A written plan for aligning learner assessment to Milestones 2.0 should be reviewed by program directors, clerkship directors, administrators, fellows, and the Clinical Competency Committee (CCC). Scheduled, iterative review of all assessment tools by the CCC is also recommended.
Step 3: Train Learners
Milestones 2.0 should be presented to fellows as a tool for their self-assessments as well as a tool for faculty. Fellows can use the document to track their progress and develop their own action plans for improvement.
Fellows may have a variable understanding of the original milestones from their residencies, so a review of the six core competencies and an introduction to Milestones 2.0 can create a shared mental model between teachers and learners. This could be undertaken during fellow orientation using a sample self-assessment approach with one or more milestones and the Supplemental Guide.
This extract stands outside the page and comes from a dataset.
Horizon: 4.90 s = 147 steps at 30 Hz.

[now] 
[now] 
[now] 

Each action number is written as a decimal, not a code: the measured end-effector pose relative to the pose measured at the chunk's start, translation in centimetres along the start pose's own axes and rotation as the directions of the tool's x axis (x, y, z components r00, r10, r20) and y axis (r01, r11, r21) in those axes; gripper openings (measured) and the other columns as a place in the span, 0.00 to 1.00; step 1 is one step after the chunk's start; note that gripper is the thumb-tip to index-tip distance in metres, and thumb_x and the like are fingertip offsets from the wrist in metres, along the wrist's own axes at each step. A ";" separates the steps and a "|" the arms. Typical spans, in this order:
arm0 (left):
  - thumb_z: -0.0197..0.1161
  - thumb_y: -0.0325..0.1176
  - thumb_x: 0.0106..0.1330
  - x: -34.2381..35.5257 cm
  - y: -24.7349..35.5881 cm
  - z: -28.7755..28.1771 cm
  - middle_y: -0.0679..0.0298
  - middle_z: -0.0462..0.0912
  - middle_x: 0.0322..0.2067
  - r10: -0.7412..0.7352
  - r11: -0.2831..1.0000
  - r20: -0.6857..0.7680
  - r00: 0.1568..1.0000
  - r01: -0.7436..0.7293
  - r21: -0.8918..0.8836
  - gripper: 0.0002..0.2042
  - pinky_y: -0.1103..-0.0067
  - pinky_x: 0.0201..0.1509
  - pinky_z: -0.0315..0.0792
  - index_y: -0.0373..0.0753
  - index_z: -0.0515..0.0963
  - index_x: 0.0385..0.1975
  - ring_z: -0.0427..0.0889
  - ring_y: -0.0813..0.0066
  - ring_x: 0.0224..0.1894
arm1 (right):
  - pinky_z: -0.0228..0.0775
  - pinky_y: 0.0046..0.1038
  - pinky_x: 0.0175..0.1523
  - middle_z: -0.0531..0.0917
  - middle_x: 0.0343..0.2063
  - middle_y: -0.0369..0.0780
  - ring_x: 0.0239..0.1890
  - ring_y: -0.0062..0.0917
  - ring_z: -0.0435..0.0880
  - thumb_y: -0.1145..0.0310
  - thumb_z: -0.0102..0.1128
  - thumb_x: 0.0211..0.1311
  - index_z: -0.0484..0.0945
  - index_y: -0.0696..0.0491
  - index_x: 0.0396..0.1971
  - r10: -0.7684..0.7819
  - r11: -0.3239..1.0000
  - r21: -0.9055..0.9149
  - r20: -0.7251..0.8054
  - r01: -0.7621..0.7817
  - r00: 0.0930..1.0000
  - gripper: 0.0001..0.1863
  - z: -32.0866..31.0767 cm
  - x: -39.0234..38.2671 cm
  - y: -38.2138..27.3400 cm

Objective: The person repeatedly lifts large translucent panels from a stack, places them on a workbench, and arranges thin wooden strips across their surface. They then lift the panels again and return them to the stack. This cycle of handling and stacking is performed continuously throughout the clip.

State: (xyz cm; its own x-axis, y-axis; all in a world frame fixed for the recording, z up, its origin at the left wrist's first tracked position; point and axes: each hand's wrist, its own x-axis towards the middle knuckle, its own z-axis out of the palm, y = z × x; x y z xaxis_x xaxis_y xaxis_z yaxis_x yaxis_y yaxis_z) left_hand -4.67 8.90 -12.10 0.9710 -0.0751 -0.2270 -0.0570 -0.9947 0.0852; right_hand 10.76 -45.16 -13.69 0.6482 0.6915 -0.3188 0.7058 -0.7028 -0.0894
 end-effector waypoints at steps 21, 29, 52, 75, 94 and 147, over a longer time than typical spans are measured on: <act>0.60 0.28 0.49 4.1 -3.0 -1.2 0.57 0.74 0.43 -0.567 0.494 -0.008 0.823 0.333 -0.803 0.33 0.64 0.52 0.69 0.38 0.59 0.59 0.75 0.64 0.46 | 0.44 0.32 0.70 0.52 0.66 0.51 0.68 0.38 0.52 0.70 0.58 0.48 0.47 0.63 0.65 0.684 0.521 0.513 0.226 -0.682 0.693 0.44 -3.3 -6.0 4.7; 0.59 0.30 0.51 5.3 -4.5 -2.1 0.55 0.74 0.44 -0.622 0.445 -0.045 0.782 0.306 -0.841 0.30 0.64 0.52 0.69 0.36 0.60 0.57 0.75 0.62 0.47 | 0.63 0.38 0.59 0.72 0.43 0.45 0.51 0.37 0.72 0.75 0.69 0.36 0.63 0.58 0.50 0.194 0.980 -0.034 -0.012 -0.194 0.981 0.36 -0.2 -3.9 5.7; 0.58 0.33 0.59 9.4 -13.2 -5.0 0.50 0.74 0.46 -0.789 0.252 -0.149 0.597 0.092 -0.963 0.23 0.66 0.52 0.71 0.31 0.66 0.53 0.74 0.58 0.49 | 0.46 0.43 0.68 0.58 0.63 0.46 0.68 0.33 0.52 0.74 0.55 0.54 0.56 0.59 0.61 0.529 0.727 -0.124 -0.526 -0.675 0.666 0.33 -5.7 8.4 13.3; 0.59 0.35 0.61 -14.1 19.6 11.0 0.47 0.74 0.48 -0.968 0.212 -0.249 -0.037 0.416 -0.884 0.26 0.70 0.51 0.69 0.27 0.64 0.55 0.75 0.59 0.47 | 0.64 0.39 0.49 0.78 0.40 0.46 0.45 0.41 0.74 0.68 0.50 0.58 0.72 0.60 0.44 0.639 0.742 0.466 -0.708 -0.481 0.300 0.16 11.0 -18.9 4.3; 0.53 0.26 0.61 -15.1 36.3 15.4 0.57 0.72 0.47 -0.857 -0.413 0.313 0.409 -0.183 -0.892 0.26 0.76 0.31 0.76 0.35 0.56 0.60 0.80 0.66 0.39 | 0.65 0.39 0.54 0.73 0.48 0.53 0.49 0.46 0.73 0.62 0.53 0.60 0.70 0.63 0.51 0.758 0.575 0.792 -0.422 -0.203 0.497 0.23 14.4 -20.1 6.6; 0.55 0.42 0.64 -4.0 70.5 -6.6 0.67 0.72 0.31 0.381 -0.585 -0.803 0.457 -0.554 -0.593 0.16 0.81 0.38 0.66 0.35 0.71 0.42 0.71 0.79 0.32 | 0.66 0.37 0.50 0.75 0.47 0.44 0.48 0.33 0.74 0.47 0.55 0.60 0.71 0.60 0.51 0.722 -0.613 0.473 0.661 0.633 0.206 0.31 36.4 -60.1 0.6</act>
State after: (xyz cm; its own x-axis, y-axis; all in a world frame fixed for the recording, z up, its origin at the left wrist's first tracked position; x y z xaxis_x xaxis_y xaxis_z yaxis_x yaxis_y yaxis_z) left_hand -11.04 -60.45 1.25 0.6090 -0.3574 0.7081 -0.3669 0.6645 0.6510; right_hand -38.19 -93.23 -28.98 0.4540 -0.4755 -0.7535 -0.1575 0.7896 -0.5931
It’s important for fellows to understand a score of 1 early in the year has no pejorative connotation; it reflects the expected level of performance at the beginning of the fellowship. Similarly, level 4 is the graduation target; most graduating fellows will not achieve level 5.
Step 4: Integrate Milestones 2.0 Into CCC Meetings
Milestones 2.0 should be regularly reviewed at CCC meetings to ensure each committee member is thoroughly trained in its application. One strategy is to:
- Create a mock portfolio describing a hypothetical fellow’s performance across different sites of care and including key quality improvement metrics based on simulated chart review.
- Ask faculty to say how they would rate the fellow by identifying certain milestones where the learner either excelled or had room for growth.
- Have the group discuss differences of opinion until they achieve a shared understanding.
Another strategy is to have each faculty member complete a self-assessment by choosing one of the milestones and applying it to themselves. These strategies may also be useful for orienting other faculty, and fellows themselves, to Milestones 2.0.